▶ Task
Return nothing but the lines from the line containing "Practice step: locate the right white wrist" through the last line of the records, reproduced exactly.

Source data
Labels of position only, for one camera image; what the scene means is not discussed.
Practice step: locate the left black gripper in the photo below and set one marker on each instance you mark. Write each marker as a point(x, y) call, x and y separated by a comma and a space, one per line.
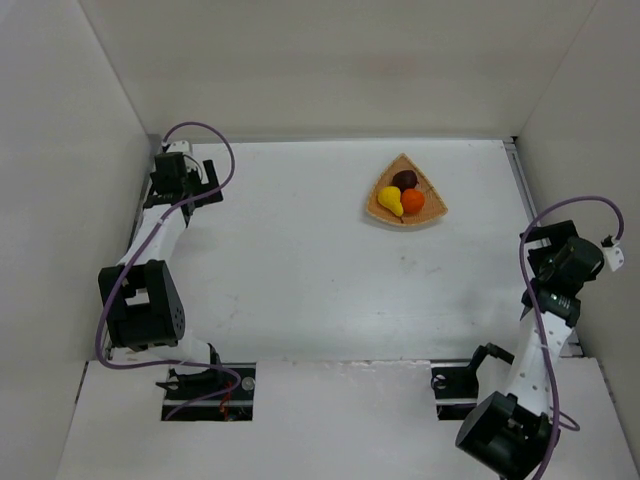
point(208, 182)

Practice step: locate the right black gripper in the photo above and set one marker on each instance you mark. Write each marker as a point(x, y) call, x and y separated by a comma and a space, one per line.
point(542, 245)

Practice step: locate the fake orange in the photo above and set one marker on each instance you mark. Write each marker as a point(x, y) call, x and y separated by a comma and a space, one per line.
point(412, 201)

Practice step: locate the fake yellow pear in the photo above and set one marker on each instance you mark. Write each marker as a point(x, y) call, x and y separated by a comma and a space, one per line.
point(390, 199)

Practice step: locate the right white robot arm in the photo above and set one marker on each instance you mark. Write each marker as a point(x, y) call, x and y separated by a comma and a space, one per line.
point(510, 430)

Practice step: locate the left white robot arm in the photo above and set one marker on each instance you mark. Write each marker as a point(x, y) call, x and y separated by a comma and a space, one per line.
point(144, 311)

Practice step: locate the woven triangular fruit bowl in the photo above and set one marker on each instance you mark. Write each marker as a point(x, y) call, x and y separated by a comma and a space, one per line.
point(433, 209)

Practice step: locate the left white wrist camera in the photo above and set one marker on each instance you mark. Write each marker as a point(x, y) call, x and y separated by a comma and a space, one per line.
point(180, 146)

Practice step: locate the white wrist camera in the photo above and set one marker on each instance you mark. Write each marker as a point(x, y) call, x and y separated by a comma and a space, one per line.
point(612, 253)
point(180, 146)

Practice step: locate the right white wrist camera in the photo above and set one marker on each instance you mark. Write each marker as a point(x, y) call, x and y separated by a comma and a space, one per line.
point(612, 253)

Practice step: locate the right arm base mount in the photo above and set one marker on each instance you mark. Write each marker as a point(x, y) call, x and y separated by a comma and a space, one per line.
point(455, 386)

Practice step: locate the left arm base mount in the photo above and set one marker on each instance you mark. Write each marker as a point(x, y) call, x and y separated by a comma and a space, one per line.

▶ Reply
Practice step: locate the right white wrist camera in the photo above and set one marker on each instance you mark. Write each marker as a point(x, y) call, x and y separated by a comma and a space, one per line.
point(612, 253)

Practice step: locate the right arm base mount in the photo above and set one marker on each instance you mark. Write each marker as a point(x, y) call, x and y separated by a comma and a space, one per line.
point(455, 386)

Practice step: locate the left arm base mount in the photo above and set one marker on each instance you mark. Write each marker as a point(x, y) call, x and y separated by a comma and a space, one per line.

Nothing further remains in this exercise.